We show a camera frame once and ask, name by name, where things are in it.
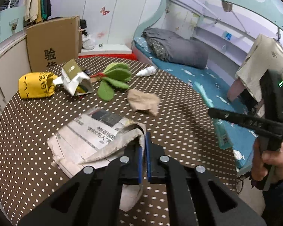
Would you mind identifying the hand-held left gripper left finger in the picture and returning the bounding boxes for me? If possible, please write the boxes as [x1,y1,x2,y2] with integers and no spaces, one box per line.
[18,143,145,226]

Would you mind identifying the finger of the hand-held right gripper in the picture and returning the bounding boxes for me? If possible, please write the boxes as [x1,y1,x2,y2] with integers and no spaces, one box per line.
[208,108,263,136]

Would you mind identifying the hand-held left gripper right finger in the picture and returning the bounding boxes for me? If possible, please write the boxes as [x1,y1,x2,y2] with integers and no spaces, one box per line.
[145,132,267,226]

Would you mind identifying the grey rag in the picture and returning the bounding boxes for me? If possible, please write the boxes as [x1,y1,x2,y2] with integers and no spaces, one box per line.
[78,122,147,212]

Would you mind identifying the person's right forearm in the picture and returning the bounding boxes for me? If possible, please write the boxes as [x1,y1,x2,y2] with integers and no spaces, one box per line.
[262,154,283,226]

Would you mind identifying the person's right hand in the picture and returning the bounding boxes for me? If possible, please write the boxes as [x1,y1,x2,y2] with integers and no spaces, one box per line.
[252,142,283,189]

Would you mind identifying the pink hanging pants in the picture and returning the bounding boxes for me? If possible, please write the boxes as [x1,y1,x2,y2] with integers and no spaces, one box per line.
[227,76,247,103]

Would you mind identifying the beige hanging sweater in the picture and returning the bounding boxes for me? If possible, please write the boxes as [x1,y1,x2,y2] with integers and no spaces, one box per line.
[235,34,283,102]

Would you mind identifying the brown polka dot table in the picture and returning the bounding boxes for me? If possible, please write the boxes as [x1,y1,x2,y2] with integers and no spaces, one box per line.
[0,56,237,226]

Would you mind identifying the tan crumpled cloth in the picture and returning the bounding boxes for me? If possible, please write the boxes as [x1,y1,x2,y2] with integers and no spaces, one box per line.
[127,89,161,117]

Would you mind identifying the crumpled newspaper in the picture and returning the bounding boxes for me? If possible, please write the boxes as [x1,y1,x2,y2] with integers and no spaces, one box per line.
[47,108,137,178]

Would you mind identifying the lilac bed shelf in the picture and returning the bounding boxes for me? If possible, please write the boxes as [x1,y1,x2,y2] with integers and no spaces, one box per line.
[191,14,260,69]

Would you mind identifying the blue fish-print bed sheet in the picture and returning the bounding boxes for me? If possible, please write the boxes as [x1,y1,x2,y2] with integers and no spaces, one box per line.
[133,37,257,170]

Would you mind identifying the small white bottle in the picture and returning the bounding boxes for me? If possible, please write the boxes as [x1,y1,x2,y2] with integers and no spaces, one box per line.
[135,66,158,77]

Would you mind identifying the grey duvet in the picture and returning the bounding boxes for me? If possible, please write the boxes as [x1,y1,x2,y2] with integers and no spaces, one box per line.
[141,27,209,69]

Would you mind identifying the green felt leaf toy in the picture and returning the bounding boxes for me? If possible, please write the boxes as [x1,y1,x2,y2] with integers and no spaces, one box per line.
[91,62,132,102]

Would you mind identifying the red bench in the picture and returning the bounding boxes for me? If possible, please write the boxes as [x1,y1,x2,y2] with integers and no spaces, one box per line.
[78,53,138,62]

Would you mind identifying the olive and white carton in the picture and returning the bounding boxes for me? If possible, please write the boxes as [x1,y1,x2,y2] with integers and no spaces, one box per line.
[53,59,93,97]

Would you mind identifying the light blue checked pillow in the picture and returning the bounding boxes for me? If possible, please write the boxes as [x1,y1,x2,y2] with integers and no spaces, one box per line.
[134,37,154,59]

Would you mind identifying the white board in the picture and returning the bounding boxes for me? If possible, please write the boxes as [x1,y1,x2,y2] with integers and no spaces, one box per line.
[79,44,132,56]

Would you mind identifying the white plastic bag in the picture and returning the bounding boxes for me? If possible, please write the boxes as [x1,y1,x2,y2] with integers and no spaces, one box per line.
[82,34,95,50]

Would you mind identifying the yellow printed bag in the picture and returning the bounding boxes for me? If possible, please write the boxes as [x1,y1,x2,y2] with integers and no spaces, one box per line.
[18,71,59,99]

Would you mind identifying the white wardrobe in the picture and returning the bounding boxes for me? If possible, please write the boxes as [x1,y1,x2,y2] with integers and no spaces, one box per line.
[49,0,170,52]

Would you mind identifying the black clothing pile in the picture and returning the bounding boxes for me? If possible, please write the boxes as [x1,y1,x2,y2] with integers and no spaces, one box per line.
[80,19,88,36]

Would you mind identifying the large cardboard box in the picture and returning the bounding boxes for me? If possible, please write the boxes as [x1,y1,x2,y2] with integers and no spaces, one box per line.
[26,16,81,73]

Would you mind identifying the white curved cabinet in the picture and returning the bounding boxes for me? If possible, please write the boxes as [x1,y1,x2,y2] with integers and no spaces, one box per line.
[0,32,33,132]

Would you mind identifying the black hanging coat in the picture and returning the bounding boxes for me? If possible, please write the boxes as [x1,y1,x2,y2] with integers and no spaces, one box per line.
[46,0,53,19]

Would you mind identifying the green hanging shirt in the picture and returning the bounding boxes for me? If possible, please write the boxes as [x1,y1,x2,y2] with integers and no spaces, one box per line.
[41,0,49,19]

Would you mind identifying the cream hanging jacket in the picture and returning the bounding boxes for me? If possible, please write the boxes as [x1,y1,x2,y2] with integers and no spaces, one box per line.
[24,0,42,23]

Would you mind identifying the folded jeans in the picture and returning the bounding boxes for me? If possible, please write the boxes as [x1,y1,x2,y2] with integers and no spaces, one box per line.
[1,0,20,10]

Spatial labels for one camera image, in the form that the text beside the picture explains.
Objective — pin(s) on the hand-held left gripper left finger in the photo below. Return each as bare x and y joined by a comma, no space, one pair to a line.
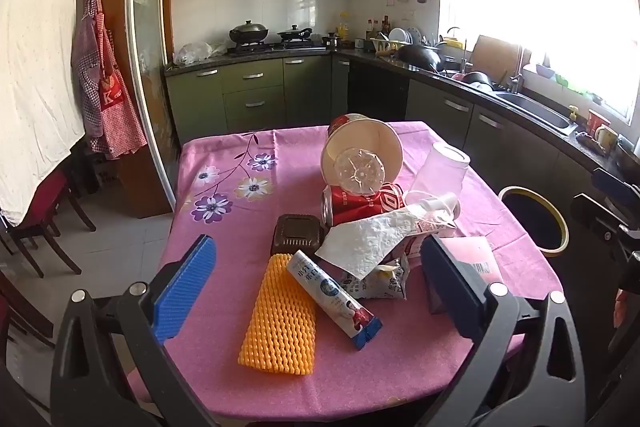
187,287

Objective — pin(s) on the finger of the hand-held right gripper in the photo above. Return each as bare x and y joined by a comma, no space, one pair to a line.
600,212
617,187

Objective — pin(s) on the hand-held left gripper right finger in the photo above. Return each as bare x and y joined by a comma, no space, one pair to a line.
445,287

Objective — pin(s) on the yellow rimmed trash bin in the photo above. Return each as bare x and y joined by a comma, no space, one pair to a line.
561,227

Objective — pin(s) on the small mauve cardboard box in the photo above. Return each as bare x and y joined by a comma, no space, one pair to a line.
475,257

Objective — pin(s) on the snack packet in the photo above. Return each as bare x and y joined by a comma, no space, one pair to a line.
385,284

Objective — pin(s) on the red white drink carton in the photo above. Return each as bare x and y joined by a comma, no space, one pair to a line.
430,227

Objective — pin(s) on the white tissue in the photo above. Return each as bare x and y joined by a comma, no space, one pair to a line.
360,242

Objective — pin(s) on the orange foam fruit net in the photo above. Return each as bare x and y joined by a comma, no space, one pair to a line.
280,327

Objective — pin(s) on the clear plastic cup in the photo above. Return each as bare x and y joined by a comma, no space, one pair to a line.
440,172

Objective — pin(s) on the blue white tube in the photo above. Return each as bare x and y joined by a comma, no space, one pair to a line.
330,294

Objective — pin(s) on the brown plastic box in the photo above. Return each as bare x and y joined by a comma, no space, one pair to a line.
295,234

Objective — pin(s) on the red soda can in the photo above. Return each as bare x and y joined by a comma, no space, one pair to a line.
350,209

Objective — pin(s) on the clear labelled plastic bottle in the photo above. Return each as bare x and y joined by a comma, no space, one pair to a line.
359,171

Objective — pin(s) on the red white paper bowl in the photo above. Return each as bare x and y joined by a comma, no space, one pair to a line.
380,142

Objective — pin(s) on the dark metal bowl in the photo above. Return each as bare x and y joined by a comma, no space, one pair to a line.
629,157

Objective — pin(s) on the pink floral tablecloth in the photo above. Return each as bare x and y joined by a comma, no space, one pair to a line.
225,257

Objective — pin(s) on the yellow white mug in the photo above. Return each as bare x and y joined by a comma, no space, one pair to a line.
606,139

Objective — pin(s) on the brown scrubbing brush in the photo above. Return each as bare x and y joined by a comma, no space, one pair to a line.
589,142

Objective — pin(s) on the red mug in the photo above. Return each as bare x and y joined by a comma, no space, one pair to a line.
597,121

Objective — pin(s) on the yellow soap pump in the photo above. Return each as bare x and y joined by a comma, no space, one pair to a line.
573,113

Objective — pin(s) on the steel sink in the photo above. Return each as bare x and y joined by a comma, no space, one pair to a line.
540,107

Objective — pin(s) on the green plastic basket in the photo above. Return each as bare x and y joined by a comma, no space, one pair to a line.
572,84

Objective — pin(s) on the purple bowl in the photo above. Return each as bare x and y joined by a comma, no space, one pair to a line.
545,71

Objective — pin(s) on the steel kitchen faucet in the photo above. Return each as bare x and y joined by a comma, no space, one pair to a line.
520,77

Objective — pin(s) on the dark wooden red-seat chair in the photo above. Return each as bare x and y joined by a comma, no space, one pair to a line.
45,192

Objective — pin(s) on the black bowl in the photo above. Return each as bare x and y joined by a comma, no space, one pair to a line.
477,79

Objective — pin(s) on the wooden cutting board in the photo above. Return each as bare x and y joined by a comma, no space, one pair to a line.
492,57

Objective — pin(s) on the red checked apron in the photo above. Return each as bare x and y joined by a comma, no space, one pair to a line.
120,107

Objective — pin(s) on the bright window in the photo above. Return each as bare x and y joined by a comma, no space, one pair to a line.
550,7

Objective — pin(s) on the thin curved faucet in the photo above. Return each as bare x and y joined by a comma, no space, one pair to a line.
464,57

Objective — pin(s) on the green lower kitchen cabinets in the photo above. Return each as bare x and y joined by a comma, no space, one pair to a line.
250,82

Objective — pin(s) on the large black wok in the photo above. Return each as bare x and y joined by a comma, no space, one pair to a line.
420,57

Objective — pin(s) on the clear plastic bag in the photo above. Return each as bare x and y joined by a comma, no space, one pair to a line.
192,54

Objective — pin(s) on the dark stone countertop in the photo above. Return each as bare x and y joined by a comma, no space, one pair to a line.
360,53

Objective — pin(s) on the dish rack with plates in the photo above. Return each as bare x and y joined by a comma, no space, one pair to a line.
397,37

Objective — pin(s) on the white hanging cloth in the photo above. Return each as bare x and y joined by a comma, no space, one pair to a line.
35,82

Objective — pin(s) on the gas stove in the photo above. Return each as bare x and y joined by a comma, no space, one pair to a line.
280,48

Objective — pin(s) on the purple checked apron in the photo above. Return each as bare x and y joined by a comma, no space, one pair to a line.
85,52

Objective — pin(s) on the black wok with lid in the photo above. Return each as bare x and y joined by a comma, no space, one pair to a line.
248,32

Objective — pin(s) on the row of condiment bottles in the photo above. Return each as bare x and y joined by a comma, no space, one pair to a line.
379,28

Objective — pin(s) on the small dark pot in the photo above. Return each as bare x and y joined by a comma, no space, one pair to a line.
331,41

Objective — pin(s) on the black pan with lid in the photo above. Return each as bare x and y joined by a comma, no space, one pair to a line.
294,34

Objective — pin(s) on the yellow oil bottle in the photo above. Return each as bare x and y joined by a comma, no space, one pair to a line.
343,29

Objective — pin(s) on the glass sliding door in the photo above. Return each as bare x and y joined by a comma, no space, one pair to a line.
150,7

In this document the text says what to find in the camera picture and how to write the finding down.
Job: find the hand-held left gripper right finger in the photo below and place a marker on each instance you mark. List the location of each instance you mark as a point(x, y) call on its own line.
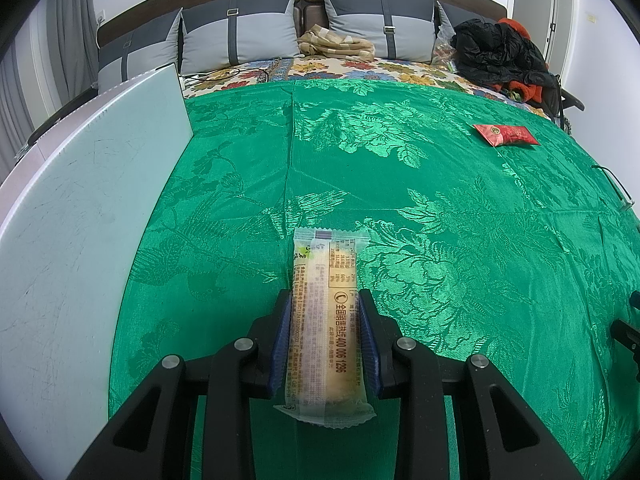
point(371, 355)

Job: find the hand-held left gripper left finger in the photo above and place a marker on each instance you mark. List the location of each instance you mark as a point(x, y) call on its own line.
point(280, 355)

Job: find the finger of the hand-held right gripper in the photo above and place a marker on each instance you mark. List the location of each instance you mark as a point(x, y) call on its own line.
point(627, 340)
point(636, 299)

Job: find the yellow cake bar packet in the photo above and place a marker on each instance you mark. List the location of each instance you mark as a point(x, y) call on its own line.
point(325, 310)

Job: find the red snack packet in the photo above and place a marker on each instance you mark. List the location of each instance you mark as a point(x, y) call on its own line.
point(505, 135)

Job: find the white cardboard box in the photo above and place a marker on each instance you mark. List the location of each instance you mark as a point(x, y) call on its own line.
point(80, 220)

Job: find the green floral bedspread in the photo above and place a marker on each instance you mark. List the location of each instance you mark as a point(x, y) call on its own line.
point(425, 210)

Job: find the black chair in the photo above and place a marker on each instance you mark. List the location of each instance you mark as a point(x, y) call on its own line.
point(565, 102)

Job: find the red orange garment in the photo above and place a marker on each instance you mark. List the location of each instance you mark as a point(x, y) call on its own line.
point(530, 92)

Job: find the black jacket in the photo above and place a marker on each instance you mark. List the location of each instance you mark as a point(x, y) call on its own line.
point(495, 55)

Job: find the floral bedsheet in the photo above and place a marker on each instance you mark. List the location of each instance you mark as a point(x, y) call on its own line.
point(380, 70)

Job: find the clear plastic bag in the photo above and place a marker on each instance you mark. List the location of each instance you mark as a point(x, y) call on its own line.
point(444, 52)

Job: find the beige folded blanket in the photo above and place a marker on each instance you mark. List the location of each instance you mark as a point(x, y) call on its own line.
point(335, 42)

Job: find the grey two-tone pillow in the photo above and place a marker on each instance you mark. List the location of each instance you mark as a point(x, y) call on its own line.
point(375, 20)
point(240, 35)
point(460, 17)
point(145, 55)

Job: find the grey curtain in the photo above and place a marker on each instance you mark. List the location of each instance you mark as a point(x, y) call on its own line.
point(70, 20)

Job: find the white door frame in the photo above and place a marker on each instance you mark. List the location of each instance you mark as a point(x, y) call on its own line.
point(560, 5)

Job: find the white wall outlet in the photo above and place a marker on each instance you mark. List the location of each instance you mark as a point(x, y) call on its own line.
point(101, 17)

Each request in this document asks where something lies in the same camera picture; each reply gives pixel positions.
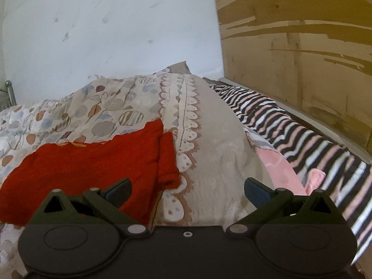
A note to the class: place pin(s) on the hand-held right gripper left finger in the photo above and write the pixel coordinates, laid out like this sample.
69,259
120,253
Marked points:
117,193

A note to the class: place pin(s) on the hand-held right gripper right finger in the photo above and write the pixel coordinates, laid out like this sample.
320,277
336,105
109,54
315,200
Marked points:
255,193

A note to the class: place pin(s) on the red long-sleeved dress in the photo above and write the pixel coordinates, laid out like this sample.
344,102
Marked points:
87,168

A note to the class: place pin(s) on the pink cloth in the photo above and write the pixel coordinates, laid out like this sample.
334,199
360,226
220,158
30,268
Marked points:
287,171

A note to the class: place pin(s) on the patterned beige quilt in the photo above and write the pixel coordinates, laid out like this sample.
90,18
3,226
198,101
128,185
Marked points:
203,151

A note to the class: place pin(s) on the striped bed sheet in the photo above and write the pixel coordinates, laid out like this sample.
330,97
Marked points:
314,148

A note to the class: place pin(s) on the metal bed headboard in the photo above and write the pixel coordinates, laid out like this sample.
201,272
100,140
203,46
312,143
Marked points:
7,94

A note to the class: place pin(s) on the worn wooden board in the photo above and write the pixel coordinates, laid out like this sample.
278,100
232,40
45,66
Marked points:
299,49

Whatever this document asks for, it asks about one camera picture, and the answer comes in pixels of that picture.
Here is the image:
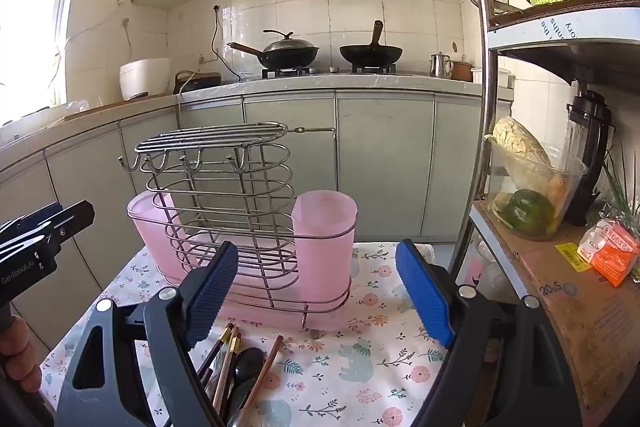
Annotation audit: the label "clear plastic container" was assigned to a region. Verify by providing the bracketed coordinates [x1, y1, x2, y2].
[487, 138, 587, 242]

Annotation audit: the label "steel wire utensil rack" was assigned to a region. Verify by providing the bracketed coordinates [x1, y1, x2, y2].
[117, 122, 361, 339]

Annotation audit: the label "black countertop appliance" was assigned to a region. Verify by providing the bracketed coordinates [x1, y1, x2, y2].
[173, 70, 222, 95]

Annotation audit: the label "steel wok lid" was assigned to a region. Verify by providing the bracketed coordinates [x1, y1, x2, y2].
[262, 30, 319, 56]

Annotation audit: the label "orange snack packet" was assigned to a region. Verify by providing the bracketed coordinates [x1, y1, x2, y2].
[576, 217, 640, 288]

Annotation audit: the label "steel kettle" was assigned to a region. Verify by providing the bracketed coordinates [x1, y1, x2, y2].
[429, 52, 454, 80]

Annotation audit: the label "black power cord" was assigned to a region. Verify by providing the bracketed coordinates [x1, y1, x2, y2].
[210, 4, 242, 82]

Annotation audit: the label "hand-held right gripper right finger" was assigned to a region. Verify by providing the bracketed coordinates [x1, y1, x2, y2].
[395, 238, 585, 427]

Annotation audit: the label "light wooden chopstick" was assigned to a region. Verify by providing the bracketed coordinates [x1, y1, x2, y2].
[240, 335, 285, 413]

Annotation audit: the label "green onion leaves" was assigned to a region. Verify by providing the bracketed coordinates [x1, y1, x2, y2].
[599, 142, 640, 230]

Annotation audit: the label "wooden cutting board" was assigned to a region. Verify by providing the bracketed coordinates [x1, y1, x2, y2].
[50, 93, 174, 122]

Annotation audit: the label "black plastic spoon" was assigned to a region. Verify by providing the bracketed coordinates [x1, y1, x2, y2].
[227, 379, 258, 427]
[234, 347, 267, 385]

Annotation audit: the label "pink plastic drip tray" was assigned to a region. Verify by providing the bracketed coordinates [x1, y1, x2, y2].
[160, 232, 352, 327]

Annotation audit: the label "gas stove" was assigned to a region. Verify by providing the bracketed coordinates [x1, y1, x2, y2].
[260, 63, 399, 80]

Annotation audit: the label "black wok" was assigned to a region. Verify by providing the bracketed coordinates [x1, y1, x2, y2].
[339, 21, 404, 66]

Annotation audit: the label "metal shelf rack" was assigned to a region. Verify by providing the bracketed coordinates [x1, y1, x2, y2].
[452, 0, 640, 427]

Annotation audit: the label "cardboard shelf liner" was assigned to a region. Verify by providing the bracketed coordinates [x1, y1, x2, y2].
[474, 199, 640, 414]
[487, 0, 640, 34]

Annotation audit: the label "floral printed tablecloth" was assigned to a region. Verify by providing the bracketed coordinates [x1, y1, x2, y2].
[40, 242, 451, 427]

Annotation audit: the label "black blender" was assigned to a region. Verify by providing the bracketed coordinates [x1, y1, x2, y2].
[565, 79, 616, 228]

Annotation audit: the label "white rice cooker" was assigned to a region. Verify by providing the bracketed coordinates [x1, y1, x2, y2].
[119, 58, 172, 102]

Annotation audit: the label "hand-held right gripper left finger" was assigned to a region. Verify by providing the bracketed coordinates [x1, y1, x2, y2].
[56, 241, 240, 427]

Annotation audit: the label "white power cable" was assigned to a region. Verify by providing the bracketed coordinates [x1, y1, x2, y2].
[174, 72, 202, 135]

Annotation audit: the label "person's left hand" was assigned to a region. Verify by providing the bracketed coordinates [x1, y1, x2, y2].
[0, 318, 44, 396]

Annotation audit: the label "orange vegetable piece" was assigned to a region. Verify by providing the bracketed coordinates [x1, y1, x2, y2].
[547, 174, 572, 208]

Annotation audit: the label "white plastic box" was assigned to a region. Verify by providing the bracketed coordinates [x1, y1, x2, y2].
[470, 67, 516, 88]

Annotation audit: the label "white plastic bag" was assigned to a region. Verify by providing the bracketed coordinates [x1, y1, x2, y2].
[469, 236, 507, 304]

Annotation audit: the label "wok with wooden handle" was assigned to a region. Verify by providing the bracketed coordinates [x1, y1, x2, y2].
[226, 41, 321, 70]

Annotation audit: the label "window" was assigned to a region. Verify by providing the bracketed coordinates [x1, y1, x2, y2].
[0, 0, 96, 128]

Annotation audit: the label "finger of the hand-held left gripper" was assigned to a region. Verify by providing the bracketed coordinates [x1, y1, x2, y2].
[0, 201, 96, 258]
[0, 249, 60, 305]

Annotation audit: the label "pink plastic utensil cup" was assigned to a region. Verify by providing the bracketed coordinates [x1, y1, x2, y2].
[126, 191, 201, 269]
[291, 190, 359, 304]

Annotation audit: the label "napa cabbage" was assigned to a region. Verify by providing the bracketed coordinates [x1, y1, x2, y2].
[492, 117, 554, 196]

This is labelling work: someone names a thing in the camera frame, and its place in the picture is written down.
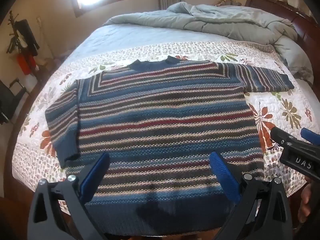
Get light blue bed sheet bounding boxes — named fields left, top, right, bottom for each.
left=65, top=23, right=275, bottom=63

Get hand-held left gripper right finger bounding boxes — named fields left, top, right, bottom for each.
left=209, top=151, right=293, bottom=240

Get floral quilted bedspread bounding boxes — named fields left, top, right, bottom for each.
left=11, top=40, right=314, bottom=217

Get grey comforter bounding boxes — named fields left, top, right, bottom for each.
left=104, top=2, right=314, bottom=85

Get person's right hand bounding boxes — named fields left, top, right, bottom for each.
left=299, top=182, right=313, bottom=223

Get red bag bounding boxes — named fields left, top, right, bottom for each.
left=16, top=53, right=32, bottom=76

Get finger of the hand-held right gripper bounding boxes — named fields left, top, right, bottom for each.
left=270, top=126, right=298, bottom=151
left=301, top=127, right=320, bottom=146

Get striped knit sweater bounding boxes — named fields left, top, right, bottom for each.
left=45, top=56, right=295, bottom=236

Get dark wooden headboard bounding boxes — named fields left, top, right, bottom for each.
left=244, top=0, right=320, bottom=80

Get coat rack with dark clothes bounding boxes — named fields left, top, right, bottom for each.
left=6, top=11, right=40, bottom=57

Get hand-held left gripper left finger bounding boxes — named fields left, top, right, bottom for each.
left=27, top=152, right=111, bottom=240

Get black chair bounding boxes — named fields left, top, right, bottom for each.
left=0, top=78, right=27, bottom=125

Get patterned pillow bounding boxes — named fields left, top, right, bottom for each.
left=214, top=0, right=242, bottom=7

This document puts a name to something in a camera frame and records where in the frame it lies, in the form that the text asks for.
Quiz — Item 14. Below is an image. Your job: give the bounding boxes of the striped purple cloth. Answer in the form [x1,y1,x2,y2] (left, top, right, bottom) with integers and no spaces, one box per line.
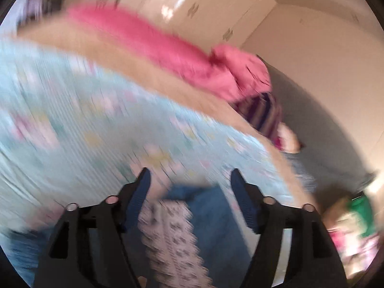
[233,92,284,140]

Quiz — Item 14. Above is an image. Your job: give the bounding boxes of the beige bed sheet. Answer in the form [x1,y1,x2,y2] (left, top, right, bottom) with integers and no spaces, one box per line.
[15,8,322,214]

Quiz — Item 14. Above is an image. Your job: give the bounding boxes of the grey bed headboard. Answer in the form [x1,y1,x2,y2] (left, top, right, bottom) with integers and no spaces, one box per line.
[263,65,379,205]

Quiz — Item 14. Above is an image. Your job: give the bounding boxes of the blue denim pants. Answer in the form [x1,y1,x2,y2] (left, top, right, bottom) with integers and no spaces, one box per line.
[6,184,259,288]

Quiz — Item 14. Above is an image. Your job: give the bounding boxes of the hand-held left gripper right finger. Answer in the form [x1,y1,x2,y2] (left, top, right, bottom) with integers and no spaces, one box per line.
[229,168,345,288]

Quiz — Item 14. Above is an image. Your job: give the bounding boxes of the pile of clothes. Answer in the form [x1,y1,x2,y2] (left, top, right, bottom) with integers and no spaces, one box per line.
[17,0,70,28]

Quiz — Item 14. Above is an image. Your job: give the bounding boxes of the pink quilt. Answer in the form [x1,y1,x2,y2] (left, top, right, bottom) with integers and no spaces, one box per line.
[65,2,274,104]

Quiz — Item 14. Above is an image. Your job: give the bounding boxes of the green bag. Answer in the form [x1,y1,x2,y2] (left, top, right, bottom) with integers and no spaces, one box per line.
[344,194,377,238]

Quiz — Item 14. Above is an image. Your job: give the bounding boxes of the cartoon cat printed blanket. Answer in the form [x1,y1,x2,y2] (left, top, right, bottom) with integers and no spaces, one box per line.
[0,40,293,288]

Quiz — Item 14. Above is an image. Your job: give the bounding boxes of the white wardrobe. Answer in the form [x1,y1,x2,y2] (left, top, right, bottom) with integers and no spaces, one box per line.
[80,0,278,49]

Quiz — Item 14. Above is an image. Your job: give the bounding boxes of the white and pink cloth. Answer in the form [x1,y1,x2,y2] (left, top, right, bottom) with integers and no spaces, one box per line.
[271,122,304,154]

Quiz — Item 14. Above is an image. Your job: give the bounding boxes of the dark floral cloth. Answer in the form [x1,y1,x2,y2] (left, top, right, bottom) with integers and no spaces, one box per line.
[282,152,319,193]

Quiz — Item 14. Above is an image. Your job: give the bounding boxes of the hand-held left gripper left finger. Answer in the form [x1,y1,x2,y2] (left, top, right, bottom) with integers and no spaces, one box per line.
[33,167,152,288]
....
▶ [Task directions]
Your answer should be each line from the preceding material in which the word "laid" occurs.

▶ [Exercise answer]
A note to the class: place pin(s) on the hand-held right gripper left finger in the photo above and write the pixel coordinates, laid out like this sample.
A note to the class: place pin(s) on the hand-held right gripper right finger in the photo above and write the pixel coordinates, laid out like this sample.
A note to the class: place pin(s) on the red long-sleeved dress in the photo above and write the pixel coordinates, laid out like this sample.
A note to the class: place pin(s) on the pink cloth in the photo above and write the pixel coordinates, laid out like this sample.
A note to the class: place pin(s) on the patterned beige quilt in the photo above and write the pixel coordinates, laid out like this sample.
A note to the class: place pin(s) on the striped bed sheet in the photo above and write the pixel coordinates, laid out like this sample.
A note to the class: place pin(s) on the metal bed headboard in the photo above and write the pixel coordinates, laid out like this sample.
A note to the class: place pin(s) on the worn wooden board in the photo above and write the pixel coordinates, laid out like this sample.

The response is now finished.